Assignment →
Search the listing below for the word "what", and copy every line in which it turns up.

━━━━━━━━━━━━━━━━

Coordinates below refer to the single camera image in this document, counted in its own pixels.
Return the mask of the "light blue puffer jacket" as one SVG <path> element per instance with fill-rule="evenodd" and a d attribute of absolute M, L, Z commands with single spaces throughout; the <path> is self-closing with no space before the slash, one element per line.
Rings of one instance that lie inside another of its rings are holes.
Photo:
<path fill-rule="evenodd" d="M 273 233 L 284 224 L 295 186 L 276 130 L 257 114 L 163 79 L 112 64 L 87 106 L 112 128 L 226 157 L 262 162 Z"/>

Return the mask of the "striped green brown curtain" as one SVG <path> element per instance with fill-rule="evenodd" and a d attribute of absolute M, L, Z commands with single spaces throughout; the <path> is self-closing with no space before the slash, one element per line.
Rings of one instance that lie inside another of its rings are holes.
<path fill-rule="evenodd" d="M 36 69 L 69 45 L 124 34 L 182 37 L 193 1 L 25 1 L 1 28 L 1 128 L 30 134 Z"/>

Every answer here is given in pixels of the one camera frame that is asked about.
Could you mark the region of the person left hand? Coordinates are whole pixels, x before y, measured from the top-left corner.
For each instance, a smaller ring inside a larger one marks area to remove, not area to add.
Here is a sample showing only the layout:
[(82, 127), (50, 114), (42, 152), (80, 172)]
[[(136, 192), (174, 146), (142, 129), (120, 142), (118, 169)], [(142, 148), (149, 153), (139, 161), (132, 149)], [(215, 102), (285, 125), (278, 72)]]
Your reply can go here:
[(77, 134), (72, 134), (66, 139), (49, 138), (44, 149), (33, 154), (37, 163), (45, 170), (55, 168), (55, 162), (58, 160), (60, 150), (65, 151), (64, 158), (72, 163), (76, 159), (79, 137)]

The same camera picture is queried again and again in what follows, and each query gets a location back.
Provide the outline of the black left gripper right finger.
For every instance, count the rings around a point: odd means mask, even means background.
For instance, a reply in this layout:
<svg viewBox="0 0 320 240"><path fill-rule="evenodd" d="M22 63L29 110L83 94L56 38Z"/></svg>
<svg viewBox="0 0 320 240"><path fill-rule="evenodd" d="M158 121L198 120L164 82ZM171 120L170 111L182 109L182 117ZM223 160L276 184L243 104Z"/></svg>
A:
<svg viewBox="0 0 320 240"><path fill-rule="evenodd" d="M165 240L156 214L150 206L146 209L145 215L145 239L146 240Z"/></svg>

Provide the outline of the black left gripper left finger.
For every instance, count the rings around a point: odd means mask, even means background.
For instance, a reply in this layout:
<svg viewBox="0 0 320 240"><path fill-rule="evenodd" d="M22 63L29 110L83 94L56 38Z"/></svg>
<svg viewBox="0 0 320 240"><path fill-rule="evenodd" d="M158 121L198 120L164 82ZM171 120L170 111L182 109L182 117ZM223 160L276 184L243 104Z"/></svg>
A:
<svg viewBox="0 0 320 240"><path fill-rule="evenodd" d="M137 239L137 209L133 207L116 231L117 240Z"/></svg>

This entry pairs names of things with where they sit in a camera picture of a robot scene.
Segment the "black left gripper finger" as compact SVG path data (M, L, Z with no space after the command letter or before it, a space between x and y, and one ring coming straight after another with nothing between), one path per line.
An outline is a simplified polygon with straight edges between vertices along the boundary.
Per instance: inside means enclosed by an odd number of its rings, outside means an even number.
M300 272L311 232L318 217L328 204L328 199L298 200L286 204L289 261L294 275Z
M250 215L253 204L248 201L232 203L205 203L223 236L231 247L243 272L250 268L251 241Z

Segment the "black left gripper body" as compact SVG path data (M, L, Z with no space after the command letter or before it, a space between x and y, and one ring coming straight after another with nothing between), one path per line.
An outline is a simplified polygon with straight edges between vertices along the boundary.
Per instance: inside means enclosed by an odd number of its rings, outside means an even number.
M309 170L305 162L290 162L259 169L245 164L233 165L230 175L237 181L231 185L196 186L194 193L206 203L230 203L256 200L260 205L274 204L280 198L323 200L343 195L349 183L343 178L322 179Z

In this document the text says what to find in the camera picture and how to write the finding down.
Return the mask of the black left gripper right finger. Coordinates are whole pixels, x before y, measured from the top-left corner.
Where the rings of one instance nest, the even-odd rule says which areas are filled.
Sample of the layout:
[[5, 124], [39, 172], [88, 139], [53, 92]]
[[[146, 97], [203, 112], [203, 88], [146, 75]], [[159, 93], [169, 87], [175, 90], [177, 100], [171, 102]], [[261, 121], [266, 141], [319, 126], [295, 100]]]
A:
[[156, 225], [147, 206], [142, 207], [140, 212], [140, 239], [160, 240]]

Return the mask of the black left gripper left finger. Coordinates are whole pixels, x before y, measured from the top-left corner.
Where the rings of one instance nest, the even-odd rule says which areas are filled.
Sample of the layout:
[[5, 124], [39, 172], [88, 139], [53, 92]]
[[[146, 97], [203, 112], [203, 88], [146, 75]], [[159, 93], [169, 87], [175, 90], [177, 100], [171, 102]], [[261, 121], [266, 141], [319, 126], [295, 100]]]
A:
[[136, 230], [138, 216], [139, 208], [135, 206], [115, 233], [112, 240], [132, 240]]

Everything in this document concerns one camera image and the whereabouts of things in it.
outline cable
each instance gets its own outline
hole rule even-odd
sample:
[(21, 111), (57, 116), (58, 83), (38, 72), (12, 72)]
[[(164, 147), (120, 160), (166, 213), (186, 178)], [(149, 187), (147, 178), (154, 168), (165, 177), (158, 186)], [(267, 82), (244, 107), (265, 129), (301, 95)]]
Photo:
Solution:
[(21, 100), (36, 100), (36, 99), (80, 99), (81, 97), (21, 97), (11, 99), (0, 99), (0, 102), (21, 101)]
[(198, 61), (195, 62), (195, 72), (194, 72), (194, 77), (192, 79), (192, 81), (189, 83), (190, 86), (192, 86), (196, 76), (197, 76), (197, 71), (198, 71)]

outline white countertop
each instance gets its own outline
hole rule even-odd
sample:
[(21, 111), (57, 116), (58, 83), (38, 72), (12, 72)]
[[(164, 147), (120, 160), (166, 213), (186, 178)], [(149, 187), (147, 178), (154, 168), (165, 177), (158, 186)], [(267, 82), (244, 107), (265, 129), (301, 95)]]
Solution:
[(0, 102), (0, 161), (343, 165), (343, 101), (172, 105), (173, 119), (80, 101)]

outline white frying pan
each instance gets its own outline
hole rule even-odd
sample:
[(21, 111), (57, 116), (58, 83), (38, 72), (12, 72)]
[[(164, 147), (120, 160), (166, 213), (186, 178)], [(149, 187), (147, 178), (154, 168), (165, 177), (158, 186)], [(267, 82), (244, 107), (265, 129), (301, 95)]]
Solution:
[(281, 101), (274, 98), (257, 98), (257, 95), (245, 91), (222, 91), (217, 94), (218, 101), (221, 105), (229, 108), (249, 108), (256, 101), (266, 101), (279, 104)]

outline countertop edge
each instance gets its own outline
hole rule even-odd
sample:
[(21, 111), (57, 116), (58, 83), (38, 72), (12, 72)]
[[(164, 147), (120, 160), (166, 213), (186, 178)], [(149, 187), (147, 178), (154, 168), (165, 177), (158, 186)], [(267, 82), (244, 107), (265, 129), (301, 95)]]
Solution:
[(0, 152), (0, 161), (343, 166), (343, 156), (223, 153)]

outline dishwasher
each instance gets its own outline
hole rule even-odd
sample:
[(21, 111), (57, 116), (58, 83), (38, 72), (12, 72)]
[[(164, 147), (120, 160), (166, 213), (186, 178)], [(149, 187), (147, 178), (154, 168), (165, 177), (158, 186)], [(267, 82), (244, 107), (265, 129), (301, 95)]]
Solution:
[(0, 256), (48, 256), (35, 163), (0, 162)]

━━━━━━━━━━━━━━━━

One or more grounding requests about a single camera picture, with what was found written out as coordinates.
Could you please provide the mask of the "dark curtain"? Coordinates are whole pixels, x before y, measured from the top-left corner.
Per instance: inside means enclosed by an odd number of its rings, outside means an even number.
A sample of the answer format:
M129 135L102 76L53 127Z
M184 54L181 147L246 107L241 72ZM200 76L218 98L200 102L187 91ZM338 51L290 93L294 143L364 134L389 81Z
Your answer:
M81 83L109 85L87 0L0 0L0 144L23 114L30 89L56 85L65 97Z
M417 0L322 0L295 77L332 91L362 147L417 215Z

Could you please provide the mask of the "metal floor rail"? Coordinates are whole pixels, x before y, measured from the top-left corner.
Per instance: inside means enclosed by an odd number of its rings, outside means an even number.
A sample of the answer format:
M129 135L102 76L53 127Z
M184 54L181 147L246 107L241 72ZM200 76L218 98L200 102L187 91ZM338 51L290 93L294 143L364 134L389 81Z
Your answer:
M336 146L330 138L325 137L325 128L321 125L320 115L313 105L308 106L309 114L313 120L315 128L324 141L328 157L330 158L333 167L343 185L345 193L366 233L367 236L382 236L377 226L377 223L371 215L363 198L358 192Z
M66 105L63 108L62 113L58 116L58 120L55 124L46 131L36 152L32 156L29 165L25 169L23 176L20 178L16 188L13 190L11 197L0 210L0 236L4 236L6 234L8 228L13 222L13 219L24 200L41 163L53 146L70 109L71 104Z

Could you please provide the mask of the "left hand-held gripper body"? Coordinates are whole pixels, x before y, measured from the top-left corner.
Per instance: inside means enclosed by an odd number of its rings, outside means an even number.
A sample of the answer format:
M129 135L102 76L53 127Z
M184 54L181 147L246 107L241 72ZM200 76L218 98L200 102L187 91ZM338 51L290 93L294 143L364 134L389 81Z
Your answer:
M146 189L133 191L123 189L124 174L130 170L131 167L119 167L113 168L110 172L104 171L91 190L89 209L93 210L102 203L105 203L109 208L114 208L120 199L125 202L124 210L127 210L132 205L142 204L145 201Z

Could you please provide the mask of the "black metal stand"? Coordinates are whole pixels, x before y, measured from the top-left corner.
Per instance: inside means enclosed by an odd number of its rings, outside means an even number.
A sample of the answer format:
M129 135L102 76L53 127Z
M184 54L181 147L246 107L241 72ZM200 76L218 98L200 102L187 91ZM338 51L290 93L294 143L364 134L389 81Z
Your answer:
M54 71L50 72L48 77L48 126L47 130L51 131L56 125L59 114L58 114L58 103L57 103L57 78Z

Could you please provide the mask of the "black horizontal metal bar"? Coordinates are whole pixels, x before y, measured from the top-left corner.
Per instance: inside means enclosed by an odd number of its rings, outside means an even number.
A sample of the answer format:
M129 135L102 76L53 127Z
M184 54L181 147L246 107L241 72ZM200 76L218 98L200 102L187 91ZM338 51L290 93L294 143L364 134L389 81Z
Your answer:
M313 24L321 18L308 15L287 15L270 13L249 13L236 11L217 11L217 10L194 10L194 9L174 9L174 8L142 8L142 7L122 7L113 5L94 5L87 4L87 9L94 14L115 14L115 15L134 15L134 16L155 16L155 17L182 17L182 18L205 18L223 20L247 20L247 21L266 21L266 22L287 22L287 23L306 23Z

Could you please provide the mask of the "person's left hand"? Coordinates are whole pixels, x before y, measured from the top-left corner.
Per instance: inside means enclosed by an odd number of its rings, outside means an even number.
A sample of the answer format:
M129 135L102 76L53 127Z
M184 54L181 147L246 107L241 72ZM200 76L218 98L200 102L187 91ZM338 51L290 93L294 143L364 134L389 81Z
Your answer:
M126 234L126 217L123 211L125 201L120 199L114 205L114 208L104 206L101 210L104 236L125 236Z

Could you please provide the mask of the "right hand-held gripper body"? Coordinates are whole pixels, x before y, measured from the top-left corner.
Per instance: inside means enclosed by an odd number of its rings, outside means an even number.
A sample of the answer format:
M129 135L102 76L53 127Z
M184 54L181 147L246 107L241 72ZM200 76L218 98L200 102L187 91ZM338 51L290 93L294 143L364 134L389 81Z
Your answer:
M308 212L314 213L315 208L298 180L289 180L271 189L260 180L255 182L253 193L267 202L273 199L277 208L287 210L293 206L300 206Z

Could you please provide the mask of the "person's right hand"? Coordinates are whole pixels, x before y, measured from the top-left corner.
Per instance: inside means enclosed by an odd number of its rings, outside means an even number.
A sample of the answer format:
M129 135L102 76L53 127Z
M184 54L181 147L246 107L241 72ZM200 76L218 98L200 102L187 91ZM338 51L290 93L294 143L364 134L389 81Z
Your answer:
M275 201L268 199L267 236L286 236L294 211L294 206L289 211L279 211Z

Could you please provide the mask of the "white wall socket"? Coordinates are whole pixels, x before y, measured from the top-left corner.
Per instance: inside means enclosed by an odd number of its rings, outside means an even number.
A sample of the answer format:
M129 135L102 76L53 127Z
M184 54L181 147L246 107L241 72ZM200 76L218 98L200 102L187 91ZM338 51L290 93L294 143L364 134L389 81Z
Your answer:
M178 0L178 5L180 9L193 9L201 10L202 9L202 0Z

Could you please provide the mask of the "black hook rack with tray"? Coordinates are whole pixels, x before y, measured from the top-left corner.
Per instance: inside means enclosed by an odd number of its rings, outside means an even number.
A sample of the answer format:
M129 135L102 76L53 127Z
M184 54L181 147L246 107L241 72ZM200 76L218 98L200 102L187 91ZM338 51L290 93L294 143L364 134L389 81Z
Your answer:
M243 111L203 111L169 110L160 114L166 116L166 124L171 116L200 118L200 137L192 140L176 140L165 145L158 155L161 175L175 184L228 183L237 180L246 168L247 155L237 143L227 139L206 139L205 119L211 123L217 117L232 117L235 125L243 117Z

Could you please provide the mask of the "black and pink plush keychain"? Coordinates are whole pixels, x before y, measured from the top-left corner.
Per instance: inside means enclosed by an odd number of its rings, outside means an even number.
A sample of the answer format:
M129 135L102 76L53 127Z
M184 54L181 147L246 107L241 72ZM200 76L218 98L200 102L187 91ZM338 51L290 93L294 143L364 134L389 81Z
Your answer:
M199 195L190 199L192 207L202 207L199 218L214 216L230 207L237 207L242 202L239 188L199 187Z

━━━━━━━━━━━━━━━━

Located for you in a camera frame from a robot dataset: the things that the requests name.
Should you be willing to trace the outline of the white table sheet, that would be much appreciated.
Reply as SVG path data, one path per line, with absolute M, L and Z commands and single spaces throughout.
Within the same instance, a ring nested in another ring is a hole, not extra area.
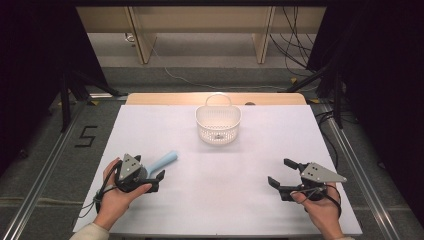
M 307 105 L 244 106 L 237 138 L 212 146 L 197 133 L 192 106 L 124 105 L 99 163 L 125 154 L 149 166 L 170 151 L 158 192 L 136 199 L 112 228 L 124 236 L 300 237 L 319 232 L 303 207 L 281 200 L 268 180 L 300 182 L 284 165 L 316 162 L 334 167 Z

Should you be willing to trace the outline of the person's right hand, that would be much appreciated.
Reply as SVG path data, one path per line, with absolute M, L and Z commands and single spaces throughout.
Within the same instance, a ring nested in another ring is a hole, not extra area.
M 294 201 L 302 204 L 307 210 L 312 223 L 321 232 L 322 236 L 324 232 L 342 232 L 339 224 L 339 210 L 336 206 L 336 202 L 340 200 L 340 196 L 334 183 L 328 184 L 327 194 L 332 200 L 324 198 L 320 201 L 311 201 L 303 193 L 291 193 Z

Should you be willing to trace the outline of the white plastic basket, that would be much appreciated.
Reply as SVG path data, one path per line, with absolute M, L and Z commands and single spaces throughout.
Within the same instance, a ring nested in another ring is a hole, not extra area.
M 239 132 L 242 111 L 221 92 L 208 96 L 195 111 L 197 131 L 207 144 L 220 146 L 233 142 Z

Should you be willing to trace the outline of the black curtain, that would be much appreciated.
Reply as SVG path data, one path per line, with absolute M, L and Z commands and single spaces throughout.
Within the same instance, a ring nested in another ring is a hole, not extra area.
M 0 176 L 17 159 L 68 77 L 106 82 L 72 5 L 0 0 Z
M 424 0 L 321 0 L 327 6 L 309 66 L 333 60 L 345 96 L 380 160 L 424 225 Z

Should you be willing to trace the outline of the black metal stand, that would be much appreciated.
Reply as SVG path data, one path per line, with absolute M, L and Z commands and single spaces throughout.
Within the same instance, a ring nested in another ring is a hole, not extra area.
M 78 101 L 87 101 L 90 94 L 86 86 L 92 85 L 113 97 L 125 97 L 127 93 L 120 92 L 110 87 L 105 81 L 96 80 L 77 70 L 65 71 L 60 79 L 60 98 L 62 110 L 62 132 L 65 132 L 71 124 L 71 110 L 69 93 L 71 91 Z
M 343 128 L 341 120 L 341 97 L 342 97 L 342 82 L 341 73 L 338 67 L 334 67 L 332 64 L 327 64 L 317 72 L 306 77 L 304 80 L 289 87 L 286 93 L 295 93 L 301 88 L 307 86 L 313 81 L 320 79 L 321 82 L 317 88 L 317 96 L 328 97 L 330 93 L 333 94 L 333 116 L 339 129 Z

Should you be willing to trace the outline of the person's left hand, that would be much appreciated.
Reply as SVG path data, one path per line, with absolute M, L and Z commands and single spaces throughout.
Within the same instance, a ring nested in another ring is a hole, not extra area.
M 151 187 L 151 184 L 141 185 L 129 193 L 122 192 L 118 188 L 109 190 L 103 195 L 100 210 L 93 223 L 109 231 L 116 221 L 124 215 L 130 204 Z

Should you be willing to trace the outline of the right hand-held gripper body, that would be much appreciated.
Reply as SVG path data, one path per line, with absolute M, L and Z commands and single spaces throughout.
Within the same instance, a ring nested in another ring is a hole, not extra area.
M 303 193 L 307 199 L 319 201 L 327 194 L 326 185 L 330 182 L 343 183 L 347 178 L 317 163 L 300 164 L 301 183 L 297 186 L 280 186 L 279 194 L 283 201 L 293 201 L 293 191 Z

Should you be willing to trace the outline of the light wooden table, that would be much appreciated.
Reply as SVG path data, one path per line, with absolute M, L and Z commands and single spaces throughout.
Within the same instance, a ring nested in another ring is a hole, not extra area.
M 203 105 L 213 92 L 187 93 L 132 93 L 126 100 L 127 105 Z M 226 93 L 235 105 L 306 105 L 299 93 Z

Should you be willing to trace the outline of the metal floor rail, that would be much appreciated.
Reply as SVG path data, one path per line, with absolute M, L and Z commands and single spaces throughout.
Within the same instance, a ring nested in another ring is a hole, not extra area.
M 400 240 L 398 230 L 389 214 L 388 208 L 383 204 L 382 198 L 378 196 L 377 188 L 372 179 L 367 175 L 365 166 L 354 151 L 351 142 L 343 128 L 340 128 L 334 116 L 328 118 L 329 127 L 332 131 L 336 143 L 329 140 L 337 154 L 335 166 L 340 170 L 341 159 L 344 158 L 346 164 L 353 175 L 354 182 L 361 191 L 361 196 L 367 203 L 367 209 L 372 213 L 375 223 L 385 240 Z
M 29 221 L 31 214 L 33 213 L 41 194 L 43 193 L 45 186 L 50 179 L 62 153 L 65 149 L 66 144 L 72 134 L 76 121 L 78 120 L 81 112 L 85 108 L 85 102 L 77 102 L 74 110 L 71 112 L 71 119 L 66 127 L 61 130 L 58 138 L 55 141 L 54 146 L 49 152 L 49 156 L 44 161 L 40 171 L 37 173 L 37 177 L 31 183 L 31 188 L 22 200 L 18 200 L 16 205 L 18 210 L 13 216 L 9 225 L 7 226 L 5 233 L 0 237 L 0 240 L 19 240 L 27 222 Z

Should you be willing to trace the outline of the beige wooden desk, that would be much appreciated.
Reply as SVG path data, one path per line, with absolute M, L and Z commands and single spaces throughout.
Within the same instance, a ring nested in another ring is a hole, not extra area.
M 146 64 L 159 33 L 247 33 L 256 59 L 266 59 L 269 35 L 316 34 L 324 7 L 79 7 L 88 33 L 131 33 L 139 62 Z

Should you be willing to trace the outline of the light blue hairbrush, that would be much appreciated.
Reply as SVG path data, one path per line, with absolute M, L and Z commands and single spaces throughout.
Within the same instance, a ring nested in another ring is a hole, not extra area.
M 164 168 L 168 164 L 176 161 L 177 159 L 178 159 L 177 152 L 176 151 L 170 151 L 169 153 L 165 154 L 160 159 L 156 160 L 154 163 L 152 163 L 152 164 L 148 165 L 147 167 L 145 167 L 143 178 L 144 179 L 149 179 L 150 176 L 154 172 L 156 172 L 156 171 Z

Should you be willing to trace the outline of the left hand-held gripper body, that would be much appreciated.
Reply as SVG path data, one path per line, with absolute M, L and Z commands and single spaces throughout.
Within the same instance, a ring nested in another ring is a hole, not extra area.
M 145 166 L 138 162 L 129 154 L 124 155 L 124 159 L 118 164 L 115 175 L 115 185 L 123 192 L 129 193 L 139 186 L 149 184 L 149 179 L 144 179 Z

━━━━━━━━━━━━━━━━

Response to this task →
The same camera picture is queried again and again in what follows, and each query gets a location back.
In this document the text says what to find in the camera picture and how to write the finding down.
One or more grounding requests about a single camera picture, with what was found written out as coordinates.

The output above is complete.